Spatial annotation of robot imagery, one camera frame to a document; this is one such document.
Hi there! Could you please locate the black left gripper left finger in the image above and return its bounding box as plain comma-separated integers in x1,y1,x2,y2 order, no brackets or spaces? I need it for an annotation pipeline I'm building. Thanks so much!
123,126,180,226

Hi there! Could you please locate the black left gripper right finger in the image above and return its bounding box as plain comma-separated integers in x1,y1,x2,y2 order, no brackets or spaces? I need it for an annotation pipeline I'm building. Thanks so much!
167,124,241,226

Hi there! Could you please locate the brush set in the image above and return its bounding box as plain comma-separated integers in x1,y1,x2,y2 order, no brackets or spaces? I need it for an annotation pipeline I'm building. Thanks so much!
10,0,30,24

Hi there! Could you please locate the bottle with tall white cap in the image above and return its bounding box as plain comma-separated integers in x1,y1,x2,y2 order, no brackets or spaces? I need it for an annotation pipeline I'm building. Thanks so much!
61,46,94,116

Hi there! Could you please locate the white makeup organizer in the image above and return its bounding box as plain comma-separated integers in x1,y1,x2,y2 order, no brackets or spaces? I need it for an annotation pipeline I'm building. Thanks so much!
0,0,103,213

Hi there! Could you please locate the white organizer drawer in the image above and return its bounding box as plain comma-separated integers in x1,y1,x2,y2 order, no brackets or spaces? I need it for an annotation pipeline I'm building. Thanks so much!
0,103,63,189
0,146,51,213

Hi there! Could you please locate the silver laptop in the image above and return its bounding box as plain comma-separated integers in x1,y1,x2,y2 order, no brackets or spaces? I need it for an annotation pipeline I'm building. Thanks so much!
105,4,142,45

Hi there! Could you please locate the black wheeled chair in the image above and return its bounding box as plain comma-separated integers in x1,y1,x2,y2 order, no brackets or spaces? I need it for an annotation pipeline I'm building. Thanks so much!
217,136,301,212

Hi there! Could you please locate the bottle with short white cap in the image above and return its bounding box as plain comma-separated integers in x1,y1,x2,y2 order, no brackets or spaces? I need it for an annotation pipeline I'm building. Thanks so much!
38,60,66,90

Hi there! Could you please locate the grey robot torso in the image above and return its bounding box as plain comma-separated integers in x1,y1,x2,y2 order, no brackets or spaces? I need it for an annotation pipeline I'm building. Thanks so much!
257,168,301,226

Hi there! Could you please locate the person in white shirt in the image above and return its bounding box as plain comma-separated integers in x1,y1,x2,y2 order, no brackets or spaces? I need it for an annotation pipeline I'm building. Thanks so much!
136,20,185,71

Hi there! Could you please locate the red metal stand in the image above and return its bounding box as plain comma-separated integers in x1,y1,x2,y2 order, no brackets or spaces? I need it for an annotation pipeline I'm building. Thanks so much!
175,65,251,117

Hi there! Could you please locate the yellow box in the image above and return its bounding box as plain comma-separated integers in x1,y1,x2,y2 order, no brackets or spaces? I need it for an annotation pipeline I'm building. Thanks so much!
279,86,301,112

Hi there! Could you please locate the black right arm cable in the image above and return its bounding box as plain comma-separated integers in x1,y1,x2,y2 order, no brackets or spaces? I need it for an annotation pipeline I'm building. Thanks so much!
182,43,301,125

== Brief ==
Repeat the listing. Keep each line precisely as shown.

== Expected answer ==
Spatial annotation of robot imagery, one camera frame to a document; this is one such document.
Hi there! Could you please locate the black left gripper left finger in the image above and return its bounding box as plain comma-separated integers in x1,y1,x2,y2 order, no brackets or spaces? I need it for an annotation pipeline I'm building. Thanks so much!
123,126,180,226

Hi there! Could you please locate the black left gripper right finger in the image above and return its bounding box as plain comma-separated integers in x1,y1,x2,y2 order, no brackets or spaces? I need it for an annotation pipeline I'm building. Thanks so much!
167,124,241,226

Hi there! Could you please locate the brush set in the image above and return its bounding box as plain comma-separated integers in x1,y1,x2,y2 order, no brackets or spaces? I need it for an annotation pipeline I'm building. Thanks so much!
10,0,30,24

Hi there! Could you please locate the bottle with tall white cap in the image above and return its bounding box as plain comma-separated integers in x1,y1,x2,y2 order, no brackets or spaces? I need it for an annotation pipeline I'm building. Thanks so much!
61,46,94,116

Hi there! Could you please locate the white makeup organizer in the image above and return its bounding box as plain comma-separated integers in x1,y1,x2,y2 order, no brackets or spaces? I need it for an annotation pipeline I'm building. Thanks so much!
0,0,103,213

Hi there! Could you please locate the white organizer drawer in the image above and return its bounding box as plain comma-separated integers in x1,y1,x2,y2 order, no brackets or spaces? I need it for an annotation pipeline I'm building. Thanks so much!
0,103,63,189
0,146,51,213

Hi there! Could you please locate the silver laptop in the image above and return its bounding box as plain comma-separated integers in x1,y1,x2,y2 order, no brackets or spaces? I need it for an annotation pipeline I'm building. Thanks so much!
105,4,142,45

Hi there! Could you please locate the black wheeled chair in the image above and return its bounding box as plain comma-separated integers in x1,y1,x2,y2 order, no brackets or spaces? I need it for an annotation pipeline I'm building. Thanks so much!
217,136,301,212

Hi there! Could you please locate the bottle with short white cap in the image above and return its bounding box as plain comma-separated integers in x1,y1,x2,y2 order, no brackets or spaces? I need it for an annotation pipeline I'm building. Thanks so much!
38,60,66,90

Hi there! Could you please locate the grey robot torso in the image above and return its bounding box as plain comma-separated integers in x1,y1,x2,y2 order, no brackets or spaces? I need it for an annotation pipeline I'm building. Thanks so much!
257,168,301,226

Hi there! Could you please locate the person in white shirt in the image above and return its bounding box as plain comma-separated integers in x1,y1,x2,y2 order, no brackets or spaces? I need it for an annotation pipeline I'm building. Thanks so much!
136,20,185,71

Hi there! Could you please locate the red metal stand in the image above and return its bounding box as plain comma-separated integers in x1,y1,x2,y2 order, no brackets or spaces? I need it for an annotation pipeline I'm building. Thanks so much!
175,65,251,117

Hi there! Could you please locate the yellow box in the image above and return its bounding box as plain comma-separated integers in x1,y1,x2,y2 order, no brackets or spaces? I need it for an annotation pipeline I'm building. Thanks so much!
279,86,301,112

Hi there! Could you please locate the black right arm cable in the image above and return its bounding box as plain comma-separated integers in x1,y1,x2,y2 order, no brackets or spaces? I need it for an annotation pipeline I'm building. Thanks so much!
182,43,301,125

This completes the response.